Dauer: 1 Stunde 50 Minuten, keine Pause

staatstheater-braunschweig.de

 

Dieser Text wurde ermöglicht durch die

logo stiftung-niedersachsen

Kritikenrundschau

Martin Jasper schreibt auf der Online-Seite der Braunschweiger Zeitung (21.3.2014): Der Abend packe den Zuschauer "auf andere Weise" als herkömmliche Dokumentarstücke. Die Schauspieler schöpften "so viele Facetten der Würde" aus den Aussagen der armen Frauen, dass sie uns wie "Heldinnen eines großen Dramas" erschienen. "Heldinnen der Hingabe an ihre Patienten, des Aushaltens. Erynnien des Furors über ihre Arbeitsbedingungen und der Selbstbehauptung.
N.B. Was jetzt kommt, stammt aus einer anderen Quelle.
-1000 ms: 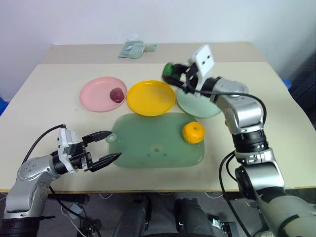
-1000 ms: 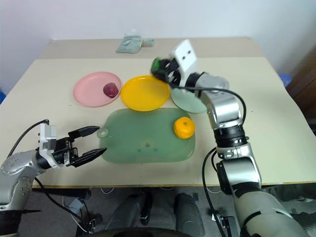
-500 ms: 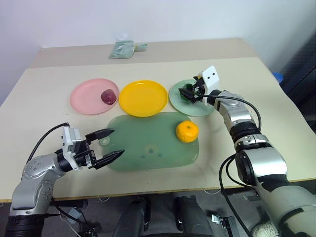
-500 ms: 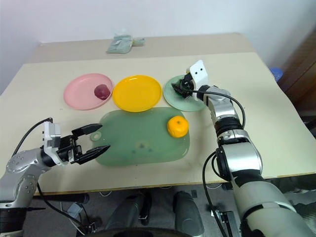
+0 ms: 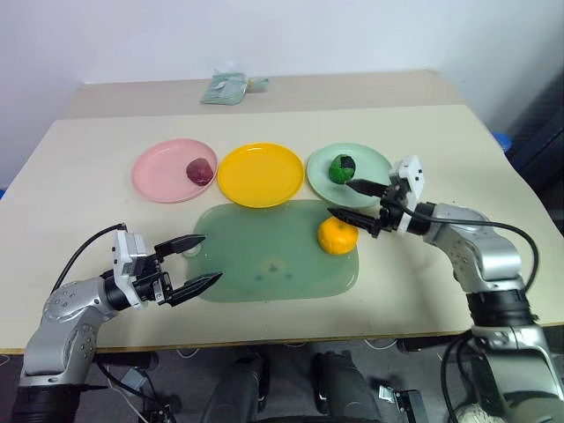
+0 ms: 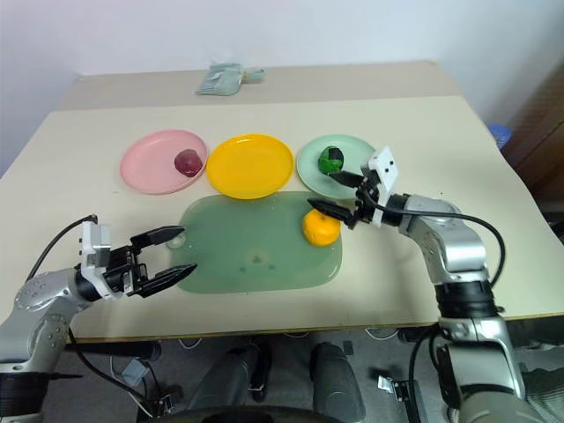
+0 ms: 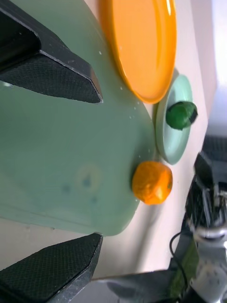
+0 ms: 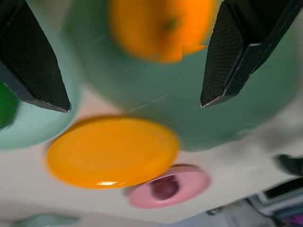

Tragödinnen der Sehnsucht und des Heimwehs." Das Stück sei oft "deprimierend", habe aber ebenso "Momente der Annäherung, des Humors". Es sei "eben auch eine Theaterqualität", den "quälend schweren Stoff mit Poesie zu überwölben", ohne ihn zu verharmlosen. "Wunderbar gelöst" sei die Besetzung der Patienten mit drei Geigerinnen. Während die kranken Menschen wie weggetreten erschienen, sei ihre Musik eine andere Form von Kommunikation.